Patras Kay Mazameen
- Author: Patras Bokhari
- Original title: پطرس کے مضامین
- Language: Urdu
- Genre: Essays
- Publication date: 1927
- Publication place: British India
- Media type: Print (paperback)

= Patras Kay Mazameen =

1927 collection of short stories by Patras Bokhari

Patras Kay Mazameen is a collection of short stories by Patras Bokhari published in 1927. The book contains eleven humorous essays and is considered a milestone in the humour of Urdu literature.

== Synopsis ==

The eleven essays are a combination of humour and literary criticism in the style of social commentary. It is especially known for its humor which starts rights at the beginning of the book. Patras is known for writing informally. His essays create humor in simple daily life situations.

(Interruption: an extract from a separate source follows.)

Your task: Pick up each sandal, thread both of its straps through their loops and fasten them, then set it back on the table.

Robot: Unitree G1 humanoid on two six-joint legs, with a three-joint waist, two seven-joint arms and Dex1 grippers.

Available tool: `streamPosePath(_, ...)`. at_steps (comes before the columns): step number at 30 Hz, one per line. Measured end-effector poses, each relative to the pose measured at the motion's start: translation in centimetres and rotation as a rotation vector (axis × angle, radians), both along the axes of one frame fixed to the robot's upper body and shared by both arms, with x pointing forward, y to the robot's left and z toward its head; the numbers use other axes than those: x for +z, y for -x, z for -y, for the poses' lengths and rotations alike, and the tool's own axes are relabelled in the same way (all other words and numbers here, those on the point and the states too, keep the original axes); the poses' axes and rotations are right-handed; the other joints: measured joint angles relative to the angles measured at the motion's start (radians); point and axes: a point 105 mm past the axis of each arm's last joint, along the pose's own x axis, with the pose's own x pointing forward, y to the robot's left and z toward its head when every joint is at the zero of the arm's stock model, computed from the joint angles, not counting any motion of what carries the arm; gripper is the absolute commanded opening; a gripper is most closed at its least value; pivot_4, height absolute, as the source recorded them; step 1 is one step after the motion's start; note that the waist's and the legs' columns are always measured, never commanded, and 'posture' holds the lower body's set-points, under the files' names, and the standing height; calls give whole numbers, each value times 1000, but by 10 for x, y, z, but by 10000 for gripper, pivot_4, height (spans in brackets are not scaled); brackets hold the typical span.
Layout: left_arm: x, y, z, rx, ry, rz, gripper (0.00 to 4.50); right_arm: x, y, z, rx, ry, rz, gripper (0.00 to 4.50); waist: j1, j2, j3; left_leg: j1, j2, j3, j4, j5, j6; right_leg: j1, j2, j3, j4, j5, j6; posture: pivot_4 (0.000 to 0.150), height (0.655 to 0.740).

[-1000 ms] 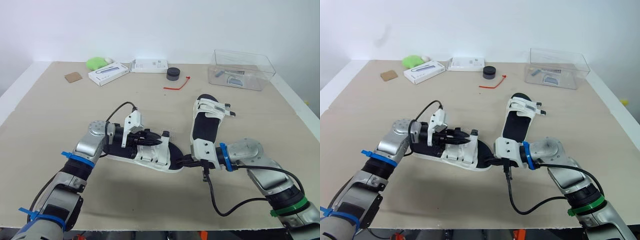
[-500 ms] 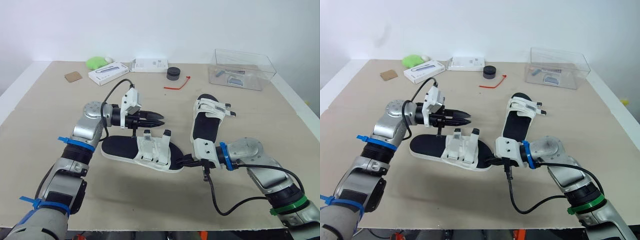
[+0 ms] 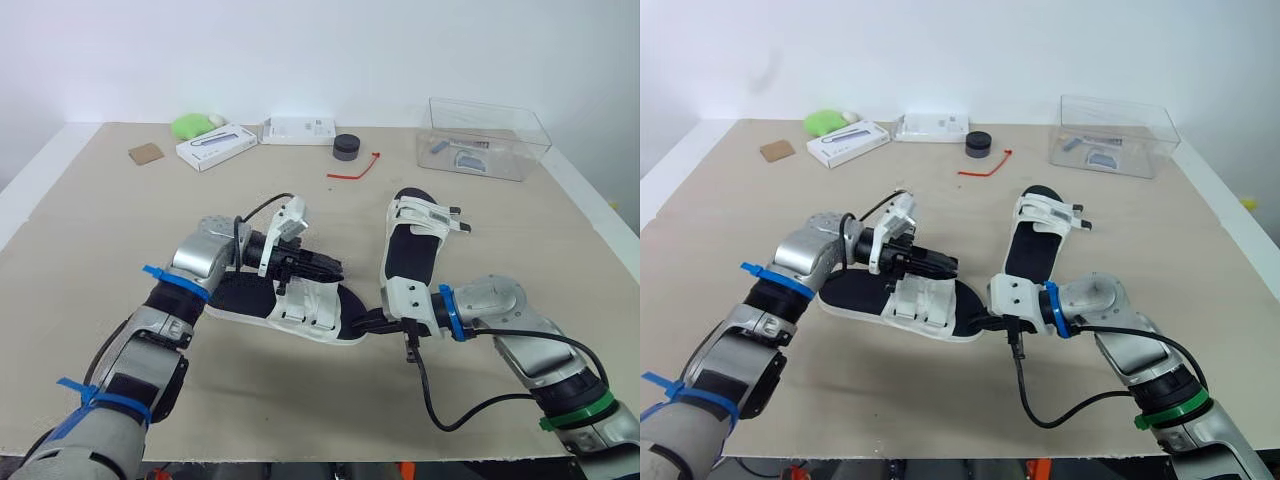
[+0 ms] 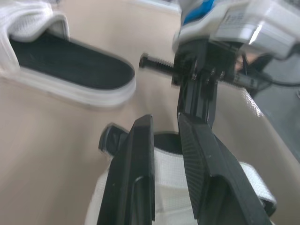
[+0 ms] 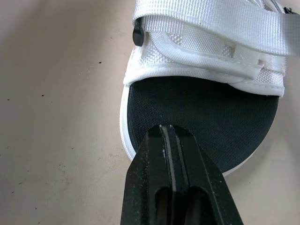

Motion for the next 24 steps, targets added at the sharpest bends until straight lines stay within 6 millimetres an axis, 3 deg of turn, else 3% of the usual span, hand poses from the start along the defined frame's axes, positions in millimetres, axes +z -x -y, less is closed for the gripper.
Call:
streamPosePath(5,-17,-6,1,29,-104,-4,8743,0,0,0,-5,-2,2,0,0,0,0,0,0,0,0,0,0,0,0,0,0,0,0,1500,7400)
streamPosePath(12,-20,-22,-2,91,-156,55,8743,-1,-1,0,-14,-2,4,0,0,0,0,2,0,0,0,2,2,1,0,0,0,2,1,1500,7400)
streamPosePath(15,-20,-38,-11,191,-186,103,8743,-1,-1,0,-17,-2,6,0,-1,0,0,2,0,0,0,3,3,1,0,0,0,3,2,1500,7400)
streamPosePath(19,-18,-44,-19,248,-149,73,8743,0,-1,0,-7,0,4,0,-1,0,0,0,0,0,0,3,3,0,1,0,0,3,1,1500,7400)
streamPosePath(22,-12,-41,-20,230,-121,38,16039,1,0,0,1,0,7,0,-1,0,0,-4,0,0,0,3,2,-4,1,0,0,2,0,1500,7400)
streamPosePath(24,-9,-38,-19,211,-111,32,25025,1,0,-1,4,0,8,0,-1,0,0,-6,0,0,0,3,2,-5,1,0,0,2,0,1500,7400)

The books contains the following essays:

| Original title | English translation |
|---|---|
| Hostel Mein Parhna (ہاسٹل میں پڑھنا) | Reading in hostel |
| Saveray Jo Kal Aankh Meri Khuli (سویرے جو کل آنکھ میری کھلی) | Yesterday Morning, as my eyes opened |
| Kuttay (کُتے) | Dogs |
| Urdu Ki Aakhri Kitab (اردو کی آخری کتاب) | The last book of Urdu |
| Mein Aik Miyan Hun (میں ایک میاں ہوں) | I am a husband |
| Murredpur Ka Pir | Pir of Mureedpur |
| Anjaam Bakhair (انجام بخیر) | Good luck |
| Cinema Ka Ishq (سنیما کا عشق) | Love for cinema |
| Mabel Aur Mein (میبل اور میں) | Mabel and I |
| Marhoom Ki Yaad Mein (مرحوم کی یاد میں) | In the memory of deceased |
| Lahore Ka Jugrafiya (لاہور کا جغرافیہ) | Geography of Lahore |

== Background ==

The book contains eleven essays that were written in the early 1930s with others written in the 1920s during the author's stay at Government College, Lahore.